Try it
From the entries below, copy every line that has the word "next".
BEGIN Recorded data
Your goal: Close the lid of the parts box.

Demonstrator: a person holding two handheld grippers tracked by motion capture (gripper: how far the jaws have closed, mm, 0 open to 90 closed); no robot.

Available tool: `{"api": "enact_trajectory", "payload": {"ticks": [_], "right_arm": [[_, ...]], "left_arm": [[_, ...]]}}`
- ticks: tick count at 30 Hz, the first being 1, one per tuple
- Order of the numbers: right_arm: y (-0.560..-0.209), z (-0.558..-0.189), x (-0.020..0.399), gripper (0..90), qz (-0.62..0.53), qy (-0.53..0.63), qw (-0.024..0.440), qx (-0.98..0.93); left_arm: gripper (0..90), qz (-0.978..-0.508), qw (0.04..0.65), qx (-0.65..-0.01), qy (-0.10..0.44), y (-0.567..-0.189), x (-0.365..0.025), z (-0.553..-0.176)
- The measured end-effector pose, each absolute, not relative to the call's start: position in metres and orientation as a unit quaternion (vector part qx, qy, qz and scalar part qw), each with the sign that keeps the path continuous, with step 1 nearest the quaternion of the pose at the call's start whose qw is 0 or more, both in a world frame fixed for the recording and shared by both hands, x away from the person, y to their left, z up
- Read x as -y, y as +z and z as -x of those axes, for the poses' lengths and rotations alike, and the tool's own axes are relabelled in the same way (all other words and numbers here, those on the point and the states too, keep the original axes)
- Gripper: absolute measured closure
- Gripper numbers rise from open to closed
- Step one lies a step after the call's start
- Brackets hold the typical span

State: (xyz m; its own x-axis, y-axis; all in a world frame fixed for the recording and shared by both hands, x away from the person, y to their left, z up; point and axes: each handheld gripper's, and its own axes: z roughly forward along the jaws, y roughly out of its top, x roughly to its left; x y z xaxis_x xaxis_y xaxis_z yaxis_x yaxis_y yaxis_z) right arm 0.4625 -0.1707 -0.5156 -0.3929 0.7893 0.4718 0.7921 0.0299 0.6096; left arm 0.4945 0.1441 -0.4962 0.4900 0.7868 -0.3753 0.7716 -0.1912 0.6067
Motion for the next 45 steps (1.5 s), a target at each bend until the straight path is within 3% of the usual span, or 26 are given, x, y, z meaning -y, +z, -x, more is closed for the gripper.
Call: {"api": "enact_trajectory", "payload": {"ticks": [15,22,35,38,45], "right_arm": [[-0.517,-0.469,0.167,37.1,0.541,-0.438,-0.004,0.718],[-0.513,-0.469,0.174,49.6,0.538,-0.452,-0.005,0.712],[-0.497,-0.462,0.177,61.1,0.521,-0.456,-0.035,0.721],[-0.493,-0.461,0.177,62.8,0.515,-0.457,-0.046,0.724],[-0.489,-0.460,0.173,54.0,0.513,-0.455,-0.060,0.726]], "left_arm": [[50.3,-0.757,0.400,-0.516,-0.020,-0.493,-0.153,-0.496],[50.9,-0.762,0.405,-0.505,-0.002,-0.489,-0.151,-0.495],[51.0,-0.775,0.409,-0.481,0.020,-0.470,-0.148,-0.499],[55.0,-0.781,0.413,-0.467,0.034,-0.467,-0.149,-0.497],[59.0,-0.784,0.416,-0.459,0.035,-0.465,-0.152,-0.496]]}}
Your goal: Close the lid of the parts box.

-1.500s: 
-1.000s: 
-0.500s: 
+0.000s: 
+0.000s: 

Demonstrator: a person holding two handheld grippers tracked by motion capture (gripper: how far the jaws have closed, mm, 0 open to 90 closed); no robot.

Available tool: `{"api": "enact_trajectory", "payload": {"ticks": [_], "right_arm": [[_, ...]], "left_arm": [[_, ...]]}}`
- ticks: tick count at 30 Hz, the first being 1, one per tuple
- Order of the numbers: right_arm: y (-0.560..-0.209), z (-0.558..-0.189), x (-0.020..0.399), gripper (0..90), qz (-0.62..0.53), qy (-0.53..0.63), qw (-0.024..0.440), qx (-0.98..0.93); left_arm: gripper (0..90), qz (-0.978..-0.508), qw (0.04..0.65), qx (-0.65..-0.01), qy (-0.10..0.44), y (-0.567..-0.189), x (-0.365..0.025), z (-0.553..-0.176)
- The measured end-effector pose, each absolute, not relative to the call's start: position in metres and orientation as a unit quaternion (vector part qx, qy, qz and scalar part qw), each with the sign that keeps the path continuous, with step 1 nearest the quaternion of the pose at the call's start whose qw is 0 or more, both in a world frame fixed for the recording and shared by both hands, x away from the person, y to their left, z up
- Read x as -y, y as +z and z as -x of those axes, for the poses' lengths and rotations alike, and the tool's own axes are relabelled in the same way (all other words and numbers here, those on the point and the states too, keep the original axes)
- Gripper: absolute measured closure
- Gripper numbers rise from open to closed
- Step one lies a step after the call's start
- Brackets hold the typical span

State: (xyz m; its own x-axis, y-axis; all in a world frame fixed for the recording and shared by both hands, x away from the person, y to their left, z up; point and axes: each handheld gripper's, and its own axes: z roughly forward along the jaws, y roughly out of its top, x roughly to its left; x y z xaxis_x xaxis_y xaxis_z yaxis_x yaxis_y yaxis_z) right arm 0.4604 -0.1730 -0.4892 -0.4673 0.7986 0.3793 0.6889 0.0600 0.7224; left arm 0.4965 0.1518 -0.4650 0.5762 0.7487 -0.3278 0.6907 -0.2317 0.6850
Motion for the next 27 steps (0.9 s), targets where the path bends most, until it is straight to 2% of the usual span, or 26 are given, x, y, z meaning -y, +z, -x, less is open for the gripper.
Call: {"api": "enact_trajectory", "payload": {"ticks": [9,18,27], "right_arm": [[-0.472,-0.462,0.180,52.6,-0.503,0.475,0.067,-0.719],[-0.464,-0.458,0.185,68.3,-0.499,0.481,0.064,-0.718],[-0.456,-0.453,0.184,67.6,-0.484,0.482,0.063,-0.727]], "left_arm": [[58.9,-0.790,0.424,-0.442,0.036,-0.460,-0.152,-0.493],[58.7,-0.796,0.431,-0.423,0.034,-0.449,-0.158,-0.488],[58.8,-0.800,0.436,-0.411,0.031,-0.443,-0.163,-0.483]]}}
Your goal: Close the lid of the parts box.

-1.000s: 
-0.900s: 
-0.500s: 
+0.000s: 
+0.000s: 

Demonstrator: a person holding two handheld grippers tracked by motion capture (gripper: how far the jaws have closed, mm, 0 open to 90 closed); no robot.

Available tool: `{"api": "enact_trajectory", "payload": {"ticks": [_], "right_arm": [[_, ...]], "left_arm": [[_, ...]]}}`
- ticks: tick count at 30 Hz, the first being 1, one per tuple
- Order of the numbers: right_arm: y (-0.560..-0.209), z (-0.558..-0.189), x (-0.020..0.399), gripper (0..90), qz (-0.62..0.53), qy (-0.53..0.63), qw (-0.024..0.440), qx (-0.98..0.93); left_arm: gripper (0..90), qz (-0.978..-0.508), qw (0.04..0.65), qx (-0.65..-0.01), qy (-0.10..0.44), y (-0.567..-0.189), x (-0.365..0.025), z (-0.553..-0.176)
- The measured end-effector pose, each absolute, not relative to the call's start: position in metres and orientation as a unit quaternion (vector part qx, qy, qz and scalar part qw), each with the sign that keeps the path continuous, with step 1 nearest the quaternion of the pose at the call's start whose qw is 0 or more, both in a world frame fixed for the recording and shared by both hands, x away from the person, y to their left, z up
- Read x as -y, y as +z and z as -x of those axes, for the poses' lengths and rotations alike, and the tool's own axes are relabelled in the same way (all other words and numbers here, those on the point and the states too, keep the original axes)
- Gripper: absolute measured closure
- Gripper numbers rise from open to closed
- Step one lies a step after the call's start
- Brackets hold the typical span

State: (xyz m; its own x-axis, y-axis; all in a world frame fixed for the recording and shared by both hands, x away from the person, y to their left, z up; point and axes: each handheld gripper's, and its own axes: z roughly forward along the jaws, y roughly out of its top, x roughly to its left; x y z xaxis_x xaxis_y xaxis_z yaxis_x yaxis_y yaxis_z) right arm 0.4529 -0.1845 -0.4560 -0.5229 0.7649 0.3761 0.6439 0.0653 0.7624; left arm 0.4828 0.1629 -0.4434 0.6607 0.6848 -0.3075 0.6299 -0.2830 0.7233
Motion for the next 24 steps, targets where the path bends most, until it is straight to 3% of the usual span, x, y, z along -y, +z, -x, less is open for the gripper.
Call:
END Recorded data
Solution to this exercise
Motion for the next 45 steps (1.5 s), a target at each bend until the straight path is within 3% of the usual span, or 26 are given, x, y, z meaning -y, +z, -x, more is closed for the gripper.
Motion for the next 27 steps (0.9 s), targets where the path bends most, until it is straight to 2% of the usual span, or 26 are given, x, y, z meaning -y, +z, -x, less is open for the gripper.
Motion for the next 24 steps, targets where the path bends most, until it is straight to 3% of the usual span, x, y, z along -y, +z, -x, less is open for the gripper.

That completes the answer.